- **Exercise requirements**: Each entry needs to be duplicated exactly.

- **Data records**:
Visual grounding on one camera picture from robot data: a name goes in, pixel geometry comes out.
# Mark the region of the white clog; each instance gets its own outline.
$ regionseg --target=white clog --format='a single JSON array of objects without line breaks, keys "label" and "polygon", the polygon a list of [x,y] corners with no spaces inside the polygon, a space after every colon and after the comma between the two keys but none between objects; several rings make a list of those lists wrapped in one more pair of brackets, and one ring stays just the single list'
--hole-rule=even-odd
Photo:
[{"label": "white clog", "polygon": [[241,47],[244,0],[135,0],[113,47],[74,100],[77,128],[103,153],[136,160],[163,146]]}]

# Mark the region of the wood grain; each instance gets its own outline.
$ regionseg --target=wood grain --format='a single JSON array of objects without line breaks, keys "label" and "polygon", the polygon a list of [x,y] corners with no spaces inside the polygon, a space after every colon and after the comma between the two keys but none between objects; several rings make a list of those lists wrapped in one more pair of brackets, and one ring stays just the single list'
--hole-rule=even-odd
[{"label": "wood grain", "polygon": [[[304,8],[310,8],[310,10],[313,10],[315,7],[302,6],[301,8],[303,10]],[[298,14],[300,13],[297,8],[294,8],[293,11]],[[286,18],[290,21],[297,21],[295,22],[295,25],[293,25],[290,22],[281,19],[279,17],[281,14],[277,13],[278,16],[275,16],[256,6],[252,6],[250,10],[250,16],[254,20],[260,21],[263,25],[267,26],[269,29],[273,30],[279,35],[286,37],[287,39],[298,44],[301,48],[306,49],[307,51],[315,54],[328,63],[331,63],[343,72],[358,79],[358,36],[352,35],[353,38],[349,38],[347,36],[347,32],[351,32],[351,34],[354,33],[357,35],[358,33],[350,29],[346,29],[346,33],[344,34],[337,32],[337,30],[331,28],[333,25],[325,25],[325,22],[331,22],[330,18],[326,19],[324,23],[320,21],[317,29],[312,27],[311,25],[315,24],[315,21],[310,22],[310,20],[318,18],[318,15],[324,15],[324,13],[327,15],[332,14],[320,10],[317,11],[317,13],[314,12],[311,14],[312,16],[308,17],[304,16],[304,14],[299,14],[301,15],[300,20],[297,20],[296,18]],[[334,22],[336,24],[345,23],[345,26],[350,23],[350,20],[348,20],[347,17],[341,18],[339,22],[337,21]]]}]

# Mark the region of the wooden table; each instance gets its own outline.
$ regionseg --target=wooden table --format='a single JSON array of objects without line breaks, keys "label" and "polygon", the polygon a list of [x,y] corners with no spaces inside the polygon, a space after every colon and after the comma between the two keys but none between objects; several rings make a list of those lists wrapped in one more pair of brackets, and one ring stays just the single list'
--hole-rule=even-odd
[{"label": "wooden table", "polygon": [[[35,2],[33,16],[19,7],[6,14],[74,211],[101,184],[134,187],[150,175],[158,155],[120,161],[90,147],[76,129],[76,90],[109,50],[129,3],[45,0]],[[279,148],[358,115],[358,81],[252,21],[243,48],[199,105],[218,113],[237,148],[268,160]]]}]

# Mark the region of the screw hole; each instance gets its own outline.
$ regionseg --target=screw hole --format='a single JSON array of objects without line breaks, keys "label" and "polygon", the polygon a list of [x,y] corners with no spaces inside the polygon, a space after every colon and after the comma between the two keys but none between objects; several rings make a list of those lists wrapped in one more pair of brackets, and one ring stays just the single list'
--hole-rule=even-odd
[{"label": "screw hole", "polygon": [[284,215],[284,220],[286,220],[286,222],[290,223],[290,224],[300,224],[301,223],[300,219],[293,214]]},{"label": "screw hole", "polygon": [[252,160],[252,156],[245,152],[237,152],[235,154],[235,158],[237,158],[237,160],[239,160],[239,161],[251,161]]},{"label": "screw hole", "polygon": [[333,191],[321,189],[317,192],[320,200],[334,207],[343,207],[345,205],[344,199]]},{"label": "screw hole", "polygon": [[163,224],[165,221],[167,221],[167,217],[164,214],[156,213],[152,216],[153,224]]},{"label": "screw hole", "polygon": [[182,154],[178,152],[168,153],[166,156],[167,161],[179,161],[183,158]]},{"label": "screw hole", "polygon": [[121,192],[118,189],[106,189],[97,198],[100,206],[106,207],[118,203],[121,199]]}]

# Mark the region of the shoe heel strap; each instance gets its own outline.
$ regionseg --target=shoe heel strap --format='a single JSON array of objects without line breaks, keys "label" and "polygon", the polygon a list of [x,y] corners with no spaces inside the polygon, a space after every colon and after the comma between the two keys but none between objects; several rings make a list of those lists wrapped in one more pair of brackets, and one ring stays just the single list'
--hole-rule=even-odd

- **Answer**:
Visual grounding on one camera picture from robot data: a name goes in, pixel geometry comes out.
# Mark the region of the white clog; each instance gets its own outline.
$ regionseg --target=white clog --format='a single JSON array of objects without line breaks, keys "label" and "polygon", the polygon a list of [x,y] corners with no spaces inside the polygon, a space after every colon and after the comma between the two keys but none between objects; several rings make a list of those lists wrapped in one more pair of brackets, and one ring stays just the single list'
--hole-rule=even-odd
Photo:
[{"label": "white clog", "polygon": [[241,47],[244,0],[135,0],[113,47],[74,100],[77,128],[103,153],[136,160],[163,146]]}]

# Mark the region of the wood grain; each instance gets its own outline.
$ regionseg --target=wood grain --format='a single JSON array of objects without line breaks, keys "label" and "polygon", the polygon a list of [x,y] corners with no spaces inside the polygon, a space after every colon and after the comma between the two keys but none between objects; several rings make a list of those lists wrapped in one more pair of brackets, and one ring stays just the single list'
--hole-rule=even-odd
[{"label": "wood grain", "polygon": [[[304,8],[310,8],[310,10],[313,10],[315,7],[302,6],[301,8],[303,10]],[[298,14],[300,13],[297,8],[294,8],[293,11]],[[286,18],[290,21],[297,21],[295,22],[295,25],[293,25],[290,22],[281,19],[279,17],[281,14],[277,13],[278,16],[275,16],[256,6],[252,6],[250,10],[250,16],[254,20],[260,21],[263,25],[267,26],[269,29],[273,30],[279,35],[286,37],[287,39],[298,44],[301,48],[306,49],[307,51],[315,54],[328,63],[331,63],[343,72],[358,79],[358,36],[352,35],[353,38],[349,38],[347,36],[347,32],[351,32],[351,34],[354,33],[357,35],[358,33],[350,29],[346,29],[346,33],[344,34],[337,32],[337,30],[331,28],[333,25],[325,25],[325,22],[331,22],[330,18],[326,19],[324,23],[320,21],[317,29],[312,27],[311,25],[315,24],[315,21],[310,22],[310,20],[318,18],[318,15],[324,15],[324,13],[327,15],[332,14],[320,10],[317,11],[317,13],[314,12],[311,14],[312,16],[308,17],[304,16],[304,14],[299,14],[301,15],[300,20],[297,20],[296,18]],[[334,22],[336,24],[345,23],[345,26],[350,23],[350,20],[348,20],[347,17],[341,18],[339,22],[337,21]]]}]

# Mark the region of the wooden table; each instance gets its own outline.
$ regionseg --target=wooden table --format='a single JSON array of objects without line breaks, keys "label" and "polygon", the polygon a list of [x,y] corners with no spaces inside the polygon, a space after every colon and after the comma between the two keys but none between objects; several rings make a list of those lists wrapped in one more pair of brackets, and one ring stays just the single list'
--hole-rule=even-odd
[{"label": "wooden table", "polygon": [[[35,2],[33,16],[19,7],[6,14],[74,211],[101,184],[134,187],[150,175],[158,155],[120,161],[90,147],[76,129],[76,90],[109,50],[129,3],[45,0]],[[279,148],[358,115],[358,81],[252,21],[243,48],[199,105],[218,113],[237,148],[268,160]]]}]

# Mark the region of the screw hole; each instance gets its own outline.
$ regionseg --target=screw hole --format='a single JSON array of objects without line breaks, keys "label" and "polygon", the polygon a list of [x,y] corners with no spaces inside the polygon, a space after every colon and after the comma between the two keys but none between objects; several rings make a list of those lists wrapped in one more pair of brackets, and one ring stays just the single list'
--hole-rule=even-odd
[{"label": "screw hole", "polygon": [[284,215],[284,220],[286,220],[286,222],[290,223],[290,224],[300,224],[301,223],[300,219],[293,214]]},{"label": "screw hole", "polygon": [[252,160],[252,156],[245,152],[237,152],[235,154],[235,158],[237,158],[237,160],[239,160],[239,161],[251,161]]},{"label": "screw hole", "polygon": [[333,191],[321,189],[317,192],[320,200],[334,207],[343,207],[345,205],[344,199]]},{"label": "screw hole", "polygon": [[163,224],[165,221],[167,221],[167,217],[164,214],[156,213],[152,216],[153,224]]},{"label": "screw hole", "polygon": [[182,154],[178,152],[168,153],[166,156],[167,161],[179,161],[183,158]]},{"label": "screw hole", "polygon": [[121,192],[118,189],[106,189],[97,198],[100,206],[106,207],[118,203],[121,199]]}]

# Mark the region of the shoe heel strap; each instance gets its own outline.
$ regionseg --target=shoe heel strap --format='a single JSON array of objects without line breaks, keys "label" and "polygon", the polygon a list of [x,y] corners with no spaces inside the polygon, a space after every colon and after the comma between the two keys but none between objects; several rings make a list of those lists wrapped in one more pair of brackets, and one ring stays just the single list'
--hole-rule=even-odd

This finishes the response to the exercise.